Should the National Parks and Wildlife Service (NPWS) de-designate Lough Funshinagh in Co Roscommon from its current status as a Special Area of Conservation (SAC), a legal route could be opened to ensure that works resume on flood relief infrastructure in the area.
Numerous TDs and senators at a public meeting of over 300 farmers and members of the community claimed that this course of action could be taken, as the lake continues to grow from its previous 600ac size in 2016 to over 1,300 acres today, flooding farmland, submerging sheds and rendering land ineligible for payments under Department of Agriculture schemes.
Independent TD for Roscommon-Galway Michael Fitzmaurice said that de-designation is a process which could take up to three years, as ecological assessments would have be commissioned on the lake.
“Yeah, de-designation is a thing that could be done because the trees are dying as was shown in the presentation,” the TD said.

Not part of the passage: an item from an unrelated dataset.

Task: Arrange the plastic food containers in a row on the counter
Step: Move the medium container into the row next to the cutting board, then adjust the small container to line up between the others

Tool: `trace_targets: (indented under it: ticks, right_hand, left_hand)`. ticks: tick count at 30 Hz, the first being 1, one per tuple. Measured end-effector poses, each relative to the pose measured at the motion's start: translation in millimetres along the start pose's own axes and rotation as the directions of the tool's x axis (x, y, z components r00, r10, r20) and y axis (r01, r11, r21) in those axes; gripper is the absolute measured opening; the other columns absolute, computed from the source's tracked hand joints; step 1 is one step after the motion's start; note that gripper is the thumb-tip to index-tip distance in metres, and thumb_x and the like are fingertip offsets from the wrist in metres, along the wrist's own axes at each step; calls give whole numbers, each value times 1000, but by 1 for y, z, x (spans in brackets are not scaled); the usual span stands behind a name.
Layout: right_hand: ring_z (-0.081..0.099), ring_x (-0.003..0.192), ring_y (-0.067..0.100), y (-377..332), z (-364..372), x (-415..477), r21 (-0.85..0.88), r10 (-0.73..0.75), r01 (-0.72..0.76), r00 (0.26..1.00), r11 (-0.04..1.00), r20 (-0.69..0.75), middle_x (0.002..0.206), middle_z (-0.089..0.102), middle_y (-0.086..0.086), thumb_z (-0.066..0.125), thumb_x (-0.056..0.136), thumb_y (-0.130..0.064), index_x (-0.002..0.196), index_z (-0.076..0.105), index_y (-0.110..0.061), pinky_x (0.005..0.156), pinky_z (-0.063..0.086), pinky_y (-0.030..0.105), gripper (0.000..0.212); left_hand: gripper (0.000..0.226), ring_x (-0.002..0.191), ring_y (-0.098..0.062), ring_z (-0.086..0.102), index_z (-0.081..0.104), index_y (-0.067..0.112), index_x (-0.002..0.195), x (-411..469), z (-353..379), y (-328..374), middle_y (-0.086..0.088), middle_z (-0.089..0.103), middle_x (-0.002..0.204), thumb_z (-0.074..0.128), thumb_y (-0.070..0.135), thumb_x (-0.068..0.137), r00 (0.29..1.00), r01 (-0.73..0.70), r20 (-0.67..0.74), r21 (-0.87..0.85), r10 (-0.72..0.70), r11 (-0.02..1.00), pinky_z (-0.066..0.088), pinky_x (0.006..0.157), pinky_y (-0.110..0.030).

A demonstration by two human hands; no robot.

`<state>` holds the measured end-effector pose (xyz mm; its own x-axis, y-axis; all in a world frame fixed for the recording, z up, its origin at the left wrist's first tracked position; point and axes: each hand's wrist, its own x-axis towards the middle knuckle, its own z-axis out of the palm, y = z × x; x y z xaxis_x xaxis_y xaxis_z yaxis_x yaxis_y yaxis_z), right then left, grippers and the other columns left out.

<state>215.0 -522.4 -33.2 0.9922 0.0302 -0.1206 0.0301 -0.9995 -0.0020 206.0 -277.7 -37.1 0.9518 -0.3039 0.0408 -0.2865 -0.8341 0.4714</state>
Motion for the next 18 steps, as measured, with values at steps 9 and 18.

“If you go through that process, because we have done it with bogs, it’s a two-and-a-half to three-year process. It’s not going to be tomorrow, or next week, or six months’ time.”
Speeding up
The farmers in attendance urged the five sitting Oireachtas members speaking on the panel to examine whether the planning requirements for the semi-constructed injuncted pipeline (to drain the floodwaters) could be fast-tracked or whether this could be the case for any de-designation assessments.
This led to diverging views among the panellists on the supremacy of EU law over Irish law, with many of the local councillors claiming decision-making power had been “ceded” to EU institutions.
Speaking on whether such assessments could be sped up, Fitzmaurice stated that any legal challenge arising from such moves would require every necessary assessment to be completed in full and that despite politicians’ wishes on the status of the lake, “the court system is the court system”.
Local farm adviser James Kelly told the meeting that farmers had been facing serious financial difficulties arising from their inability to farm normally as more and more land went under water.
Retrospective payments for land left ineligible for schemes should be considered, Kelly argued, stating that farmer concerns had not been sufficiently addressed by the Department of Agriculture over the “difficult” years they faced. “It has caused enormous hardship with regards to the loss of entitlements, the loss of agricultural land, the loss of value of land,” the farm adviser said.